JavaFX uses a theatrical analogy to organize an Application with Stage and Scene components.

TornadoFX builds on this by providing View, Controller, and Fragment components. While the Stage, and Scene are used by TornadoFX, the View, Controller, and Fragment introduces new concepts that streamline development. Many of these components are automatically maintained as singletons, and can communicate to each other through TornadoFX's simple dependency injections or direct instantiation.

You also have the option to utilize FXML which will be discussed in Chapter 10. But first, lets extend App to create an entry point that launches a TornadoFX application.

App and View Basics

To create a TornadoFX application, you must have at least one class that extends App. An App is the entry point to the application and specifies the initial View. It does in fact extend JavaFX Application, but you do not necessarily need to specify a start() or main() method.

Extend App to create your own implementation and specify the primary view as the first constructor argument.

import tornadofx.*

class MyApp: App(MyView::class)

A View contains display logic as well as a layout of Nodes, similar to the JavaFX Stage. It is automatically managed as a singleton. When you declare a View you must specify a root property which can be any Parent type, and that will hold the View's content.

In the same Kotlin file or in a new file, extend a class off of View.
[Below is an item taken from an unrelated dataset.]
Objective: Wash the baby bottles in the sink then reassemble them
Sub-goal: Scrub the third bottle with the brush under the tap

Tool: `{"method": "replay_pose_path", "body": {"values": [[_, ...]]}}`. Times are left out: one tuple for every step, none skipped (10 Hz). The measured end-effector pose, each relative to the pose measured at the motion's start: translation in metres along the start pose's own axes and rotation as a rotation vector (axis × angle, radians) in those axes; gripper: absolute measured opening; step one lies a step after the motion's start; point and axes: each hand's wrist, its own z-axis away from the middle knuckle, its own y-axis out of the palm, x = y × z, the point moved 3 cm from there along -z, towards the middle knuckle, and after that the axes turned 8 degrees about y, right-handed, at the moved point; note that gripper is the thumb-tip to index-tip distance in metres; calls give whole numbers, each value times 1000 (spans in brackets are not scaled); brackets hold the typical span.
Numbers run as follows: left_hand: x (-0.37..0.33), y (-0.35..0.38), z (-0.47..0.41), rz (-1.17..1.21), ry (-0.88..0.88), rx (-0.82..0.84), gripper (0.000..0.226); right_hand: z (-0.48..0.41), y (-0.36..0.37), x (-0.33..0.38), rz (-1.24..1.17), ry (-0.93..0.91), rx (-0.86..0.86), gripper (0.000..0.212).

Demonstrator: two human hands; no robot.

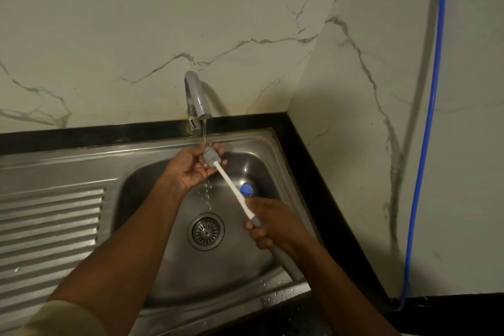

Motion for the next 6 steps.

Override the abstract root property and assign it VBox or any other Node you choose.

import tornadofx.*

class MyView: View() {
    override val root = vbox {
    }
}

However, to actually show something on screen we want to populate this VBox acting as the root control. Using the initializer block, let's add a JavaFX Button and a Label.

Also take note of the tornadofx.* import. This is important and should be present in all your TornadoFX related files. The reason this is important is that some of the functionality of the framework isn't discoverable by the IDE without the import. This import enabled some advanced extension functions that you really don't want to live without :)

import tornadox.*

class MyView: View() {
    override val root = vbox {
        button("Press me")
        label("Waiting")
    }
}

TornadoFX provides a builder syntax that will streamline your UI code. Instead of creating UI elements and manually adding them to the parent element's children list, the builders allow us to express the UI as a hierarchical structure which enables you to visualize the resulting UI very easily. Note that all builders are written in lowercase, so as to not confuse them with manual instantiation of the UI element classes.

Starting a TornadoFX Application

Newer versions of the JVM know how to start JavaFX applications without a main() method. A JavaFX application, and by extension a TornadoFX application, is any class that extends javafx.application.Application. Since tornadofx.App extends javafx.application.Application, TornadoFX apps are no different. Therefore you would start the app by referencing com.example.app.MyApp, and you do not necessarily need a main() function (unless you need to supply command line arguments). In that case you would add a package level main function to the MyApp.kt file:

fun main(args: Array<String>) {
  launch<MyApp>(args)
}

This main function would be compiled to com.example.app.MyAppKt. Notice the Kt at the end. When you create a packagelevel main function, it will always have a class name of the fully qualified package, plus the file name, appended with Kt.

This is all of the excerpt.